▶ **The task**: Since only part of the material below is wanted, output exactly the lines from the one with "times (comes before" up to and including the one with "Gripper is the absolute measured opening".

▶ **Recorded data**:
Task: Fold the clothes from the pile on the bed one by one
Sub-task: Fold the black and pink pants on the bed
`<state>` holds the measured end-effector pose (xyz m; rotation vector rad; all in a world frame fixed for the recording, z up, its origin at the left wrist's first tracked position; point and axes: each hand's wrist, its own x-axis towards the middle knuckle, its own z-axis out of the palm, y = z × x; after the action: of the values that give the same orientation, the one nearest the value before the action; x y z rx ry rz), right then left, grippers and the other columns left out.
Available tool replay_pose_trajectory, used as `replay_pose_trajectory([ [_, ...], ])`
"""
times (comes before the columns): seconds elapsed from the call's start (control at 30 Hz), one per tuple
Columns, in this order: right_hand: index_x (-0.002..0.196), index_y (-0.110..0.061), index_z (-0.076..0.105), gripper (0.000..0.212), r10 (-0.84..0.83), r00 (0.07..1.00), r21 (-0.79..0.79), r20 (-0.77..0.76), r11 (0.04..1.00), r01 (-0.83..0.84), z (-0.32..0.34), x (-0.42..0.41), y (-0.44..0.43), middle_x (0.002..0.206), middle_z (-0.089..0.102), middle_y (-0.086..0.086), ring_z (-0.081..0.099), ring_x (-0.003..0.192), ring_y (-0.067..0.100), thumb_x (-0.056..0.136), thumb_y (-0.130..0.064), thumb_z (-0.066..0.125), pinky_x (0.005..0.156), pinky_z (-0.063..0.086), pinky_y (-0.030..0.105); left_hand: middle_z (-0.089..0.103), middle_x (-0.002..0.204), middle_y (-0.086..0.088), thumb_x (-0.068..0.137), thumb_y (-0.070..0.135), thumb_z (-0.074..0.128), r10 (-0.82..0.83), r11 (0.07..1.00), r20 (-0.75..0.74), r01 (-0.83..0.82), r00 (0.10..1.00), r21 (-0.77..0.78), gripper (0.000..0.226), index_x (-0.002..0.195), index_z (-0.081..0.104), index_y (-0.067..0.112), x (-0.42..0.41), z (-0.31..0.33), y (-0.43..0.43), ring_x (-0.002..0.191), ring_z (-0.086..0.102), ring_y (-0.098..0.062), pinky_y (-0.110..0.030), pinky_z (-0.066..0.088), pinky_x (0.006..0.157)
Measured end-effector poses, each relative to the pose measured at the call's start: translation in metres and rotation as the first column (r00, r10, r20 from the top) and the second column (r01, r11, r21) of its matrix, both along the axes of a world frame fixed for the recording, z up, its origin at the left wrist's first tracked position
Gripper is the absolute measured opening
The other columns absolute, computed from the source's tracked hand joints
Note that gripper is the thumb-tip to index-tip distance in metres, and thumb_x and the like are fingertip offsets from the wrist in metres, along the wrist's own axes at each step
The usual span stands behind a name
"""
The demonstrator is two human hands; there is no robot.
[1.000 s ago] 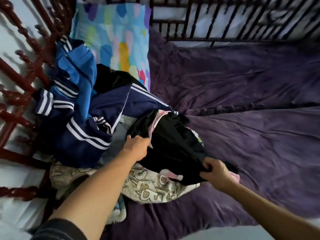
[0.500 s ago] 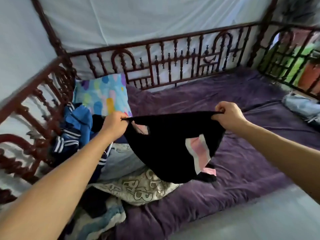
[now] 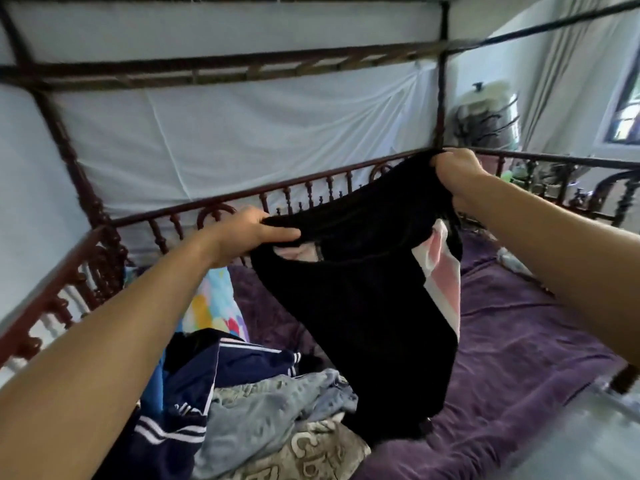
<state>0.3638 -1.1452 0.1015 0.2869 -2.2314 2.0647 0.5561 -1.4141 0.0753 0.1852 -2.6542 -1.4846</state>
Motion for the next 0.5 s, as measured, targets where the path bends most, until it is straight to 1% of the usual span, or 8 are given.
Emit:
replay_pose_trajectory([
  [0.07,0.084,-0.010,0.069,0.019,0.023,0.999,0.018,-0.035,1.000,-0.022,0.007,0.017,-0.015,0.083,0.066,0.016,0.066,0.073,0.028,0.080,-0.005,0.051,0.076,0.057,0.044,0.060,0.053,0.008,0.072,0.027,0.082,0.011,0.989,0.033,-0.006,0.999,-0.147,0.022,0.066,0.066,0.013,0.000,-0.004,-0.007,0.048,0.055,-0.004,-0.015,0.039,0.046],
  [0.17,0.077,-0.013,0.068,0.020,0.050,0.995,0.088,-0.089,0.995,-0.042,0.004,0.039,-0.036,0.072,0.064,0.008,0.062,0.053,0.015,0.085,-0.003,0.053,0.058,0.054,0.027,0.057,0.054,0.011,0.062,0.037,0.087,-0.017,0.972,0.065,0.032,0.998,-0.231,0.032,0.063,0.062,0.016,-0.005,-0.024,-0.021,0.052,0.052,-0.003,-0.022,0.039,0.054],
  [0.2,0.076,-0.014,0.068,0.022,0.073,0.992,0.100,-0.099,0.993,-0.063,0.003,0.046,-0.041,0.071,0.064,0.007,0.061,0.051,0.013,0.085,-0.001,0.052,0.056,0.052,0.024,0.062,0.064,0.011,0.056,0.045,0.088,-0.049,0.973,0.098,0.070,0.994,-0.222,0.041,0.072,0.063,0.017,-0.006,-0.033,-0.021,0.062,0.058,-0.004,-0.024,0.044,0.061],
  [0.27,0.079,-0.011,0.068,0.021,0.136,0.985,0.128,-0.108,0.984,-0.122,0.001,0.057,-0.050,0.076,0.065,0.011,0.063,0.063,0.021,0.084,0.002,0.052,0.063,0.051,0.030,0.070,0.093,0.005,0.050,0.054,0.089,-0.151,0.969,0.162,0.179,0.975,-0.171,0.062,0.097,0.064,0.022,-0.012,-0.050,-0.016,0.091,0.066,-0.013,-0.032,0.052,0.081],
  [0.3,0.080,-0.009,0.068,0.020,0.156,0.981,0.148,-0.114,0.979,-0.138,0.002,0.063,-0.055,0.078,0.065,0.014,0.063,0.068,0.025,0.084,0.002,0.052,0.067,0.051,0.034,0.070,0.095,0.005,0.056,0.049,0.088,-0.225,0.956,0.176,0.252,0.958,-0.151,0.058,0.102,0.063,0.022,-0.016,-0.059,-0.008,0.093,0.067,-0.014,-0.032,0.052,0.082],
  [0.37,0.079,-0.009,0.070,0.021,0.173,0.976,0.176,-0.130,0.973,-0.149,0.005,0.073,-0.060,0.079,0.066,0.013,0.063,0.071,0.025,0.084,0.003,0.053,0.069,0.052,0.033,0.065,0.070,0.012,0.077,0.033,0.079,-0.298,0.928,0.157,0.324,0.942,-0.182,0.032,0.087,0.062,0.008,-0.020,-0.074,0.012,0.068,0.063,-0.006,-0.024,0.045,0.065],
  [0.4,0.081,-0.008,0.072,0.021,0.170,0.975,0.192,-0.145,0.971,-0.141,0.006,0.078,-0.061,0.079,0.067,0.013,0.063,0.071,0.024,0.083,0.003,0.053,0.071,0.052,0.033,0.055,0.055,0.013,0.084,0.027,0.072,-0.278,0.936,0.120,0.297,0.953,-0.187,0.028,0.075,0.058,0.005,-0.022,-0.078,0.021,0.053,0.053,-0.005,-0.023,0.037,0.056],
  [0.5,0.094,-0.004,0.074,0.022,0.129,0.973,0.229,-0.191,0.970,-0.083,0.007,0.083,-0.048,0.085,0.069,0.011,0.064,0.075,0.019,0.084,0.003,0.055,0.078,0.056,0.032,0.041,0.049,0.005,0.091,0.022,0.060,-0.165,0.985,0.012,0.166,0.986,-0.043,0.035,0.062,0.045,0.010,-0.029,-0.082,0.030,0.045,0.038,-0.012,-0.028,0.026,0.054],
])
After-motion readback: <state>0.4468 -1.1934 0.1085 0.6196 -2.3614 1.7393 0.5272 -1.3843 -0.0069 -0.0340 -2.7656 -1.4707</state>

▶ **Result of the exercise**:
times (comes before the columns): seconds elapsed from the call's start (control at 30 Hz), one per tuple
Columns, in this order: right_hand: index_x (-0.002..0.196), index_y (-0.110..0.061), index_z (-0.076..0.105), gripper (0.000..0.212), r10 (-0.84..0.83), r00 (0.07..1.00), r21 (-0.79..0.79), r20 (-0.77..0.76), r11 (0.04..1.00), r01 (-0.83..0.84), z (-0.32..0.34), x (-0.42..0.41), y (-0.44..0.43), middle_x (0.002..0.206), middle_z (-0.089..0.102), middle_y (-0.086..0.086), ring_z (-0.081..0.099), ring_x (-0.003..0.192), ring_y (-0.067..0.100), thumb_x (-0.056..0.136), thumb_y (-0.130..0.064), thumb_z (-0.066..0.125), pinky_x (0.005..0.156), pinky_z (-0.063..0.086), pinky_y (-0.030..0.105); left_hand: middle_z (-0.089..0.103), middle_x (-0.002..0.204), middle_y (-0.086..0.088), thumb_x (-0.068..0.137), thumb_y (-0.070..0.135), thumb_z (-0.074..0.128), r10 (-0.82..0.83), r11 (0.07..1.00), r20 (-0.75..0.74), r01 (-0.83..0.82), r00 (0.10..1.00), r21 (-0.77..0.78), gripper (0.000..0.226), index_x (-0.002..0.195), index_z (-0.081..0.104), index_y (-0.067..0.112), x (-0.42..0.41), z (-0.31..0.33), y (-0.43..0.43), ring_x (-0.002..0.191), ring_z (-0.086..0.102), ring_y (-0.098..0.062), pinky_y (-0.110..0.030), pinky_z (-0.066..0.088), pinky_x (0.006..0.157)
Measured end-effector poses, each relative to the pose measured at the call's start: translation in metres and rotation as the first column (r00, r10, r20 from the top) and the second column (r01, r11, r21) of its matrix, both along the axes of a world frame fixed for the recording, z up, its origin at the left wrist's first tracked position
Gripper is the absolute measured opening

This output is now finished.